21 Mayıs 2014

Ne zaman İstanbul'dan Ankara'ya ...

Ne zaman İstanbul'dan Ankara'ya veya Ankara'dan İstanbul'a otobüsle seyahat edecek olsam, o beş altı saatlik yol, o yorgunluk hiç gözüme gelmez de, "ulan şimdi kim izliycek maskeli beşleri" diye kara kara düşünürüm. Yol değil de film resmen gözümde büyüyor arkadaş. Dar veya orta gelirli olmanın cezası cebren maskeli beşler izlemek olmamalıydı. Nabalım banka mı soyalım, Irak petrollerini mi ele geçirelim yada Kıbrıs'ta kara para mı aklayalım?
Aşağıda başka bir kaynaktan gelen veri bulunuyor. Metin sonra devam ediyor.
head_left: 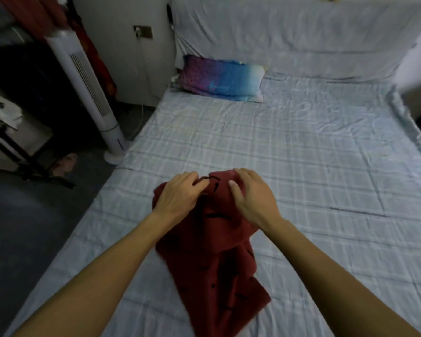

Ulan hakikaten hepsini izletmişler yalnız. Hayır firma değiştirsen filmin serisi değişiyo, güzergah değiştirsen aynı kalitedeki farklı filmleri izlemek zorunda bırakılıyosun. Tamam toplu taşıma kuralları gereği küfürsüz ve ahlaki değerlere ters düşmeyen filmleri seçiyosun da, filmde argo yok ama yolcuyu küfrettiriyosun. Banka soymayı, veznedarla illegal bir ilişkiye girmedik sürece makul bulman bu yapımlardan daha bi komik tabi. Neyse şimdi Allah'tan her koltuğa ayrı ekran koydunuz da, farklı kötü yapımları izleyip bireysel fakirlik hakkımızdan yararlanabiliyoruz. Hacı uçaktaki durum iletilerindeki özgüvenim burda 0 yalnız. Para adamı değiştirmiyo parasızlık değiştiriyo ahaha. Aştideki fakirliğimi, Esenboğa'da bana 4,5 saat takacak olan elit kesime üstün kılabilmek için şu kadarını söyliim, Ankaraya uçakla gidilmez... Çayım bitmeden inişe geçen uçağa para vermem ben. Siz de vermeyin. Hem uçakta sallanıp diken üstüne gideceğime, otobüste sallanır teker üstünde giderim...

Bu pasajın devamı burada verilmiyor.